▸ Work item: Which lines in the data below contain the word "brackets"? Copy each of them.

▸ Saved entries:
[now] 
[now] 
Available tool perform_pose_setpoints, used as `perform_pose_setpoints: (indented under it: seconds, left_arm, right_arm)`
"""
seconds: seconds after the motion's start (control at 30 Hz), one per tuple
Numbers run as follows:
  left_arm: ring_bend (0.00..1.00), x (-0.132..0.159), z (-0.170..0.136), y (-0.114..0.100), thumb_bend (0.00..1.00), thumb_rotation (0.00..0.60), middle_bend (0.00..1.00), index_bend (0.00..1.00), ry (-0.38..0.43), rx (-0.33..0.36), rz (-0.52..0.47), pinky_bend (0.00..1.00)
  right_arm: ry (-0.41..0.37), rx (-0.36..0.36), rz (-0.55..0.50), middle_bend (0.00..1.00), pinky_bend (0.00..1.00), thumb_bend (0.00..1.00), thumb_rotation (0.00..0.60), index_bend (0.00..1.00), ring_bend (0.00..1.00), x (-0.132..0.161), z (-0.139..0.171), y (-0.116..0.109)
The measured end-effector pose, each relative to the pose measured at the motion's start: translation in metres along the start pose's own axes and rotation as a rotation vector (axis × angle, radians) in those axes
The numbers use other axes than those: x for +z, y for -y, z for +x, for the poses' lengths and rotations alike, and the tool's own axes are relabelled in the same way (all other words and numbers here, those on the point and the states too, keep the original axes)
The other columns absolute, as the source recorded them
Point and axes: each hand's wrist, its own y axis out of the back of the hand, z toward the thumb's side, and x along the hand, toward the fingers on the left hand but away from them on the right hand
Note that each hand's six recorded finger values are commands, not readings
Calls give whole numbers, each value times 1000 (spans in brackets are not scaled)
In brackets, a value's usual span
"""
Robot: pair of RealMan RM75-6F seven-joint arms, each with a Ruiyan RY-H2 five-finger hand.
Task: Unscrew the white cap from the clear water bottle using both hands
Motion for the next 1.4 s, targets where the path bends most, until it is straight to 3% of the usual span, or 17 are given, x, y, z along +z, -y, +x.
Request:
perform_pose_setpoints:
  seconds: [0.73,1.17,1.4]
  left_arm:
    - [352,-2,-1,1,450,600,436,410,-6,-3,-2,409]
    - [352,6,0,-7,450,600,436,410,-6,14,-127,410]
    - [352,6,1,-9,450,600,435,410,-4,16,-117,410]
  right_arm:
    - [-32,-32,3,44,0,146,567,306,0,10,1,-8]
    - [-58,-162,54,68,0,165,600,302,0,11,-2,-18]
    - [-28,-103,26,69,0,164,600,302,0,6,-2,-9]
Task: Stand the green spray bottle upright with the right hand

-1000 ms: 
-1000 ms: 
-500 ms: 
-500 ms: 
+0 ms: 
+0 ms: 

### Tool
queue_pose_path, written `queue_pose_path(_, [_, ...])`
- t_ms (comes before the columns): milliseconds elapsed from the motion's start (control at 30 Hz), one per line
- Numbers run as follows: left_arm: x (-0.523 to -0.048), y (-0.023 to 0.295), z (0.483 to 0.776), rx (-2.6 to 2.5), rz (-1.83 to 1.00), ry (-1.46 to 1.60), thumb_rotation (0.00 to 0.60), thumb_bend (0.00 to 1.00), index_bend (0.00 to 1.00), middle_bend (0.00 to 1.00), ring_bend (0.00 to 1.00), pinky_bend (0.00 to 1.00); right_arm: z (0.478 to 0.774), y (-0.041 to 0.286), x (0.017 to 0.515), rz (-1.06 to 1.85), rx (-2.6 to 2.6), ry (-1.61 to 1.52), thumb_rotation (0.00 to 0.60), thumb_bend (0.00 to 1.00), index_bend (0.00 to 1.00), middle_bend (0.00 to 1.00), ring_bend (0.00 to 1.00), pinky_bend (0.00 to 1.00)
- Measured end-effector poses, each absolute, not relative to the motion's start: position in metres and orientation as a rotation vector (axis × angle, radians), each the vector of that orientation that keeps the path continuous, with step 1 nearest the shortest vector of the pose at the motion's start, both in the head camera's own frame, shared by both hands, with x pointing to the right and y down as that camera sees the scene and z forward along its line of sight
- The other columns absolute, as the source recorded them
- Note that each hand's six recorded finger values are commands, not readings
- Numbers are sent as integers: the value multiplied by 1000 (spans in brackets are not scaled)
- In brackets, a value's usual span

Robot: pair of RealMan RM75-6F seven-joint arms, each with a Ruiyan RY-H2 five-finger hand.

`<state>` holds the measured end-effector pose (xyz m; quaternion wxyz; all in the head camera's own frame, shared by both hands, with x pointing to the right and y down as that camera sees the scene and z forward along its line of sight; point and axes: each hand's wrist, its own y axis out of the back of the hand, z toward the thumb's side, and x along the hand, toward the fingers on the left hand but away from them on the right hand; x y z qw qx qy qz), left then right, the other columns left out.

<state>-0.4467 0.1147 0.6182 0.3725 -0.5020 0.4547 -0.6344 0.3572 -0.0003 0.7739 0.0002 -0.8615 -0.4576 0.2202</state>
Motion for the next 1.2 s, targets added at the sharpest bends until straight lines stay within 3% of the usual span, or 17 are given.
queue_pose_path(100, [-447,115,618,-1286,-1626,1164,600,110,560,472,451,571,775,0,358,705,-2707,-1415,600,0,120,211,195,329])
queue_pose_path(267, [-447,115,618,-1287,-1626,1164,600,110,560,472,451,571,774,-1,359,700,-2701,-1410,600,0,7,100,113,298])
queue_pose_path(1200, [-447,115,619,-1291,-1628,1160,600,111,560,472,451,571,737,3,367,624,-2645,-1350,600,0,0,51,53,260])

▸ Written answer:
Calls give whole numbers, each value times 1000 (spans in brackets are not scaled)
In brackets, a value's usual span
- Numbers are sent as integers: the value multiplied by 1000 (spans in brackets are not scaled)
- In brackets, a value's usual span

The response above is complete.